Three other considerations:
- If illness or other issue has occurred for a travel companion, does that cover your cancellation?
- What constitutes “acts of war” which may be an exclusion?
- Are you concerned about sudden natural disasters or terrorist attacks?
10 Tips on What is the Best Solo Travel Insurance Now:
Consider a Cancellation for any Reason (“CFAR”) Policy:
Here are some examples of a CFAR’s provisions. However, products offered by different companies vary widely:
- It may need to be purchased as an upgrade. As a result, there is a timeliness requirement. That is, it may need to be purchased at the same time, and along with, underlying more basic coverage. (There are also standalone policies, but they likely have an advance time certain as to when they must be purchased.)
- The policies range as to the level of coverage. They may only provide 50-75% coverage not 100%. In addition, it will likely be limited to “non-refundable” costs. Therefore, the traveler would need to provide documentation such as receipts as to what was paid and what was refunded. Those would then be submitted to the claims department of the insurance company. This does take some time, patience and good recordkeeping.
- A last important feature: Check what each CFAR policy allows as to the time when cancellation is permitted. It may only be cancelled up until 48 hours before the trip. (However, one insurance policy we reviewed had a separate upgrade that is for specific “Additional Unforeseen Events”. That included “a Terrorist Incident in a City listed on the Insured’s itinerary within 30 days of the Insured’s scheduled arrival”. In purchasing such a policy upgrade, a traveler would need to look carefully at how a “Terrorist Incident” is defined. In addition, how does that work in conjunction with a window within a time such as 48 hours prior to departure?)

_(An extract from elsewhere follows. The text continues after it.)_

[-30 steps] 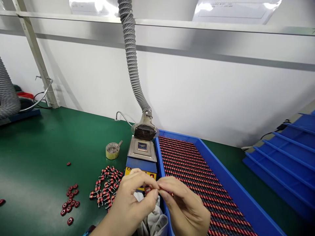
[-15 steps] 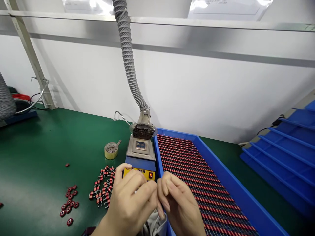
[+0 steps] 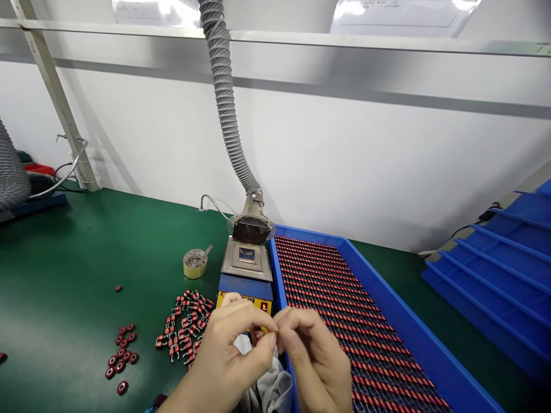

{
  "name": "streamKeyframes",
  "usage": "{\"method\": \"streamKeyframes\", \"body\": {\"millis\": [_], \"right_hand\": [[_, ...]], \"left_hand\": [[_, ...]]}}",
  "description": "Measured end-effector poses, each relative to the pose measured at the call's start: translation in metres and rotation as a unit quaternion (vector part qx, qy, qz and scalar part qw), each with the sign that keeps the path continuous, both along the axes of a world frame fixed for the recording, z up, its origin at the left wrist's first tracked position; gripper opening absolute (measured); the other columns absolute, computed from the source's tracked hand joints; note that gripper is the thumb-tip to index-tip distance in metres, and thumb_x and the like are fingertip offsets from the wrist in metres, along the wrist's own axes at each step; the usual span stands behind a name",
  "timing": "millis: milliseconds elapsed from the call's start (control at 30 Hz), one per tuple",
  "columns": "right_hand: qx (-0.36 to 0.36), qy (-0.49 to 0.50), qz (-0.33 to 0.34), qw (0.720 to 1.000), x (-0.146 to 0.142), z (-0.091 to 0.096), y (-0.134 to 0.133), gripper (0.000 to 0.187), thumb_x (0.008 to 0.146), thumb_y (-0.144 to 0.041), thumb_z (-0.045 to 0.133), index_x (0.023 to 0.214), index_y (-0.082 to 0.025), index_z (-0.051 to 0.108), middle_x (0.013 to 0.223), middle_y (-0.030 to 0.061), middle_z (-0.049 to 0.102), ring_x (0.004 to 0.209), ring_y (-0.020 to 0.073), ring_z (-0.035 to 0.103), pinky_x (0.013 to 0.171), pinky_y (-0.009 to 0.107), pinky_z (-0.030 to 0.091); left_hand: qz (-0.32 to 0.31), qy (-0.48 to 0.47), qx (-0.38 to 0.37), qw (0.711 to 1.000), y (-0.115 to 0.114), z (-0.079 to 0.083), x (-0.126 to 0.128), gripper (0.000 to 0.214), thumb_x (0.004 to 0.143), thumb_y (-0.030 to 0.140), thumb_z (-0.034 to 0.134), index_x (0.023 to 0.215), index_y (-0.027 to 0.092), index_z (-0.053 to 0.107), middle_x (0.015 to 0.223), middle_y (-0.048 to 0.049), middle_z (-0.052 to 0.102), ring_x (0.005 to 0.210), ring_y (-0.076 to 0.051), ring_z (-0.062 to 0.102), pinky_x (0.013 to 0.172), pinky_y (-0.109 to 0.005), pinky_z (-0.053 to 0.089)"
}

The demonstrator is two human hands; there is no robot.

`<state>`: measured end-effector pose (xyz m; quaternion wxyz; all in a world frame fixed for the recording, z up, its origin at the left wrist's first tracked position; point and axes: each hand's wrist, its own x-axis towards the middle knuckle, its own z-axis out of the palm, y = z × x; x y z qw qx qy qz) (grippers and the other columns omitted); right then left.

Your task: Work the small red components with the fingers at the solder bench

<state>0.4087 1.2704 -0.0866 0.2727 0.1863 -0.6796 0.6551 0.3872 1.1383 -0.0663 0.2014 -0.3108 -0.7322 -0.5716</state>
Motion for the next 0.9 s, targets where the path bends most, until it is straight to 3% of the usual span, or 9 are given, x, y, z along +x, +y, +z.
{"method": "streamKeyframes", "body": {"millis": [133,200,267,333,400,467,567,733,900], "right_hand": [[-0.105,-0.008,-0.032,0.994,0.000,0.002,0.006,0.019,0.096,-0.023,0.048,0.079,-0.021,0.056,0.063,-0.0024,0.052,0.061,0.0113,0.055,0.059,0.021,0.045],[-0.115,-0.041,0.002,0.993,-0.003,0.002,0.004,0.016,0.094,-0.025,0.053,0.079,-0.021,0.060,0.067,-0.0010,0.055,0.066,0.0113,0.056,0.064,0.021,0.046],[-0.158,-0.091,0.088,0.979,-0.006,0.003,-0.003,0.010,0.088,-0.028,0.062,0.081,-0.022,0.062,0.077,0.0007,0.058,0.077,0.0135,0.058,0.072,0.023,0.049],[-0.234,-0.142,0.158,0.949,-0.008,0.004,-0.014,0.012,0.078,-0.029,0.073,0.081,-0.023,0.063,0.086,0.0013,0.060,0.086,0.0156,0.059,0.080,0.026,0.049],[-0.304,-0.190,0.178,0.916,-0.008,0.005,-0.026,0.018,0.071,-0.027,0.079,0.080,-0.024,0.064,0.088,0.0007,0.062,0.088,0.0148,0.060,0.083,0.026,0.049],[-0.341,-0.217,0.166,0.899,-0.009,0.005,-0.034,0.019,0.068,-0.027,0.083,0.078,-0.023,0.067,0.086,0.0004,0.063,0.086,0.0136,0.061,0.082,0.024,0.049],[-0.355,-0.228,0.142,0.895,-0.009,0.005,-0.037,0.021,0.064,-0.028,0.086,0.078,-0.022,0.071,0.087,0.0016,0.066,0.086,0.0145,0.062,0.079,0.023,0.050],[-0.346,-0.229,0.135,0.900,-0.011,0.002,-0.033,0.022,0.064,-0.028,0.085,0.080,-0.021,0.073,0.084,0.0031,0.067,0.078,0.0151,0.063,0.076,0.026,0.052],[-0.324,-0.215,0.156,0.908,-0.011,0.003,-0.034,0.019,0.064,-0.025,0.084,0.076,-0.019,0.071,0.080,0.0020,0.064,0.070,0.0128,0.060,0.069,0.024,0.051]], "left_hand": [[-0.021,-0.042,0.041,0.998,-0.002,-0.003,-0.002,0.015,0.077,0.010,0.054,0.067,0.018,0.060,0.059,0.0051,0.059,0.058,-0.008,0.050,0.063,-0.024,0.036],[-0.057,-0.119,0.100,0.986,-0.002,-0.008,-0.004,0.012,0.080,0.016,0.058,0.071,0.020,0.064,0.066,0.0026,0.061,0.068,-0.011,0.054,0.070,-0.025,0.039],[-0.098,-0.203,0.174,0.959,0.000,-0.014,-0.006,0.009,0.081,0.024,0.064,0.074,0.022,0.069,0.087,-0.0014,0.064,0.092,-0.016,0.058,0.083,-0.026,0.041],[-0.130,-0.269,0.244,0.923,0.003,-0.017,-0.007,0.010,0.078,0.030,0.069,0.072,0.023,0.071,0.108,-0.0036,0.060,0.113,-0.020,0.052,0.094,-0.028,0.039],[-0.151,-0.314,0.298,0.889,0.006,-0.017,-0.009,0.012,0.076,0.033,0.072,0.071,0.022,0.072,0.112,-0.0040,0.059,0.115,-0.020,0.051,0.096,-0.028,0.039],[-0.160,-0.325,0.327,0.873,0.007,-0.016,-0.010,0.012,0.075,0.032,0.073,0.071,0.021,0.072,0.103,-0.0045,0.062,0.108,-0.019,0.056,0.093,-0.028,0.041],[-0.138,-0.301,0.309,0.892,0.002,-0.014,-0.014,0.009,0.076,0.029,0.072,0.073,0.021,0.072,0.089,-0.0044,0.067,0.101,-0.019,0.059,0.088,-0.027,0.045],[-0.083,-0.250,0.240,0.934,-0.011,-0.013,-0.018,0.010,0.078,0.028,0.070,0.074,0.019,0.072,0.091,-0.0053,0.070,0.091,-0.016,0.061,0.080,-0.024,0.047],[-0.102,-0.265,0.274,0.919,-0.015,-0.012,-0.019,0.014,0.079,0.029,0.071,0.069,0.020,0.070,0.083,-0.0011,0.068,0.092,-0.013,0.060,0.081,-0.019,0.045]]}}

The best way to figure out what, if any, cancellations are covered is to look at: 1. Express provisions 2. Exclusions and 3. Definitions as to both of those. Although reading insurance policies and all the fine print is tedious, each policy governs as a contractual agreement between the parties subject to state law.

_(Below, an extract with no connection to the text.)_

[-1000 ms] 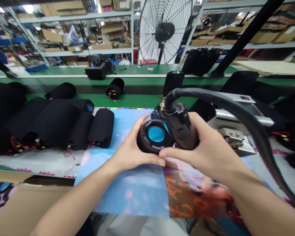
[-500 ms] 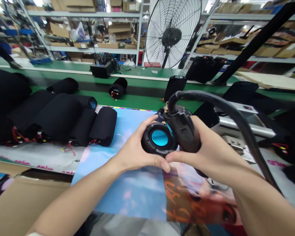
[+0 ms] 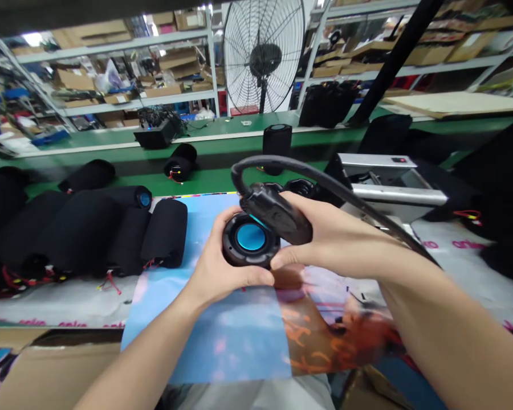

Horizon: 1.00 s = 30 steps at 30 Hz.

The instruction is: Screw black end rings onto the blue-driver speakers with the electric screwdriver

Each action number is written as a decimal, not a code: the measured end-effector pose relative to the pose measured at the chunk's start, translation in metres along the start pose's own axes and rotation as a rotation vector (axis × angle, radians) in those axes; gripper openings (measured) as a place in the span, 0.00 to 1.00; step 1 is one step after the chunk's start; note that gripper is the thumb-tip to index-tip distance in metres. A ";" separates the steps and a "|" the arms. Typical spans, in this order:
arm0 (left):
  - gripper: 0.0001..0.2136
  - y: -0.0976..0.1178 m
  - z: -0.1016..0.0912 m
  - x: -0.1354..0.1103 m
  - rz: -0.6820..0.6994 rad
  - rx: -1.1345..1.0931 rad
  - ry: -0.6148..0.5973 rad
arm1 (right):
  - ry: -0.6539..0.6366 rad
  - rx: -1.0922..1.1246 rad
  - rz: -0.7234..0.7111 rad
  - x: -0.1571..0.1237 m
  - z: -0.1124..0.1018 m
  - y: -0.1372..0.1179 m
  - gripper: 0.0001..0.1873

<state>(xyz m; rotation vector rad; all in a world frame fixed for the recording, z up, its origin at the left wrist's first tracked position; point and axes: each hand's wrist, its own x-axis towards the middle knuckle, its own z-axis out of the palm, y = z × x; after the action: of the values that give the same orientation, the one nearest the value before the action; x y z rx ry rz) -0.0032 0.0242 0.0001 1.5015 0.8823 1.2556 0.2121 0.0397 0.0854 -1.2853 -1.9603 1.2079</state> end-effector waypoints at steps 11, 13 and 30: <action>0.39 0.011 -0.006 -0.001 0.071 0.236 0.034 | 0.906 0.484 -0.264 -0.053 -0.053 0.003 0.38; 0.38 0.011 0.001 0.005 0.067 0.267 0.019 | 1.164 0.492 -0.422 -0.062 -0.069 0.006 0.40; 0.38 0.005 0.091 0.044 0.067 0.100 -0.326 | 0.953 0.473 -0.237 -0.043 -0.083 0.052 0.43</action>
<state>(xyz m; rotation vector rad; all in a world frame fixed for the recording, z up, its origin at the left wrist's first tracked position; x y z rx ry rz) 0.0952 0.0446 0.0163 1.7668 0.6918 0.9868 0.3190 0.0427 0.0828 -1.0431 -1.0172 0.6675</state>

As described above, the key points to note are the following:
- Some providers offer CFAR options only as an upgrade to one of their other policies.

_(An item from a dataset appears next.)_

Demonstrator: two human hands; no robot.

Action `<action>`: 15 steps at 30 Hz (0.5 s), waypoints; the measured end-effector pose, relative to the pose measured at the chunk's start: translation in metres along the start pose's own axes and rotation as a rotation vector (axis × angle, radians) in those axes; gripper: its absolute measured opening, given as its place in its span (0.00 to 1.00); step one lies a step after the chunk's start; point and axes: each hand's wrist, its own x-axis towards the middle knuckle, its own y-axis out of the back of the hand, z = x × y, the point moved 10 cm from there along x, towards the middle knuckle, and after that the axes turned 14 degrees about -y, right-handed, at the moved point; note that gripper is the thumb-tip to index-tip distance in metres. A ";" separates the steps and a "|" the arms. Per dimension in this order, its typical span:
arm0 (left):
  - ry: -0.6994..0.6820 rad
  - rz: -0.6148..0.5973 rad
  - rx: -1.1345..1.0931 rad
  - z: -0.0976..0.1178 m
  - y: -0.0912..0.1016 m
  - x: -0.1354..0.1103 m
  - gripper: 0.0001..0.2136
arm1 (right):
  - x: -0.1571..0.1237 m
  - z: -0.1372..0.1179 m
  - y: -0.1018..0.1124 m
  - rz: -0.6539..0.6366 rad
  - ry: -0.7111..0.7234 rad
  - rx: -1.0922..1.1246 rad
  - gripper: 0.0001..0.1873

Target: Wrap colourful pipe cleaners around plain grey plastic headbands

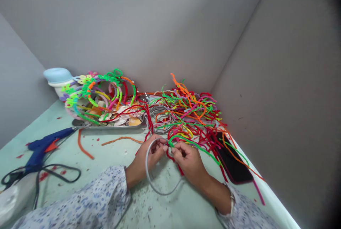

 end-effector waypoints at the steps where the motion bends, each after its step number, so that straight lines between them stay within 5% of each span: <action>1: 0.009 -0.005 -0.023 -0.001 -0.002 0.000 0.10 | -0.001 0.000 -0.002 -0.013 -0.002 0.016 0.10; 10: 0.147 -0.002 -0.165 0.003 -0.010 0.000 0.11 | -0.004 -0.002 -0.010 -0.149 0.011 0.143 0.10; 15: 0.215 -0.088 -0.178 -0.005 -0.021 -0.009 0.13 | -0.001 0.004 0.004 -0.046 -0.041 0.314 0.07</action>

- In addition, the traveler may have to purchase the CFAR within a stated period time like 15 days and cancel 48 hours or so prior to departure not really last minute.
- There may be a catchall provision limiting coverage to the “insured” non-refundable amounts.
- There are two takeaways from the latter point. First, the traveler may have to go back to vendors, such as airlines, hotels, tour operators or others and see what refunds they allow. Then the insurer would cover the non-refundable portions.
- Where it gets tricky is any exclusions which might be for reasons not under the traveler’s control.
In any case, in a dispute, the insurance company will argue that the strict language of the policy governs.
10 Tips on What is the Best Solo Travel Insurance Now: How to Succeed in Getting Reimbursed:
Once you have selected the right travel insurance policy, making a claim depends upon the following:
- Being able to show that your loss or claim fits within one of the covered, insurable losses.
- Providing adequate documentation of the loss. In case of a robbery, that likely includes a police report. This can be tricky if you are robbed abroad or in transit from one country to another. If you are unable to get a police report, try checking with your embassy or consulate. See if they can take a report that the insurance company will accept.
In sum, before you travel, consider buying travel insurance if:
- Your health insurance does not cover illness or injury abroad.
- You are traveling with valuable items that may be lost, damaged or stolen.
- You are likely to cancel a trip because of illness, family emergency or a work issue.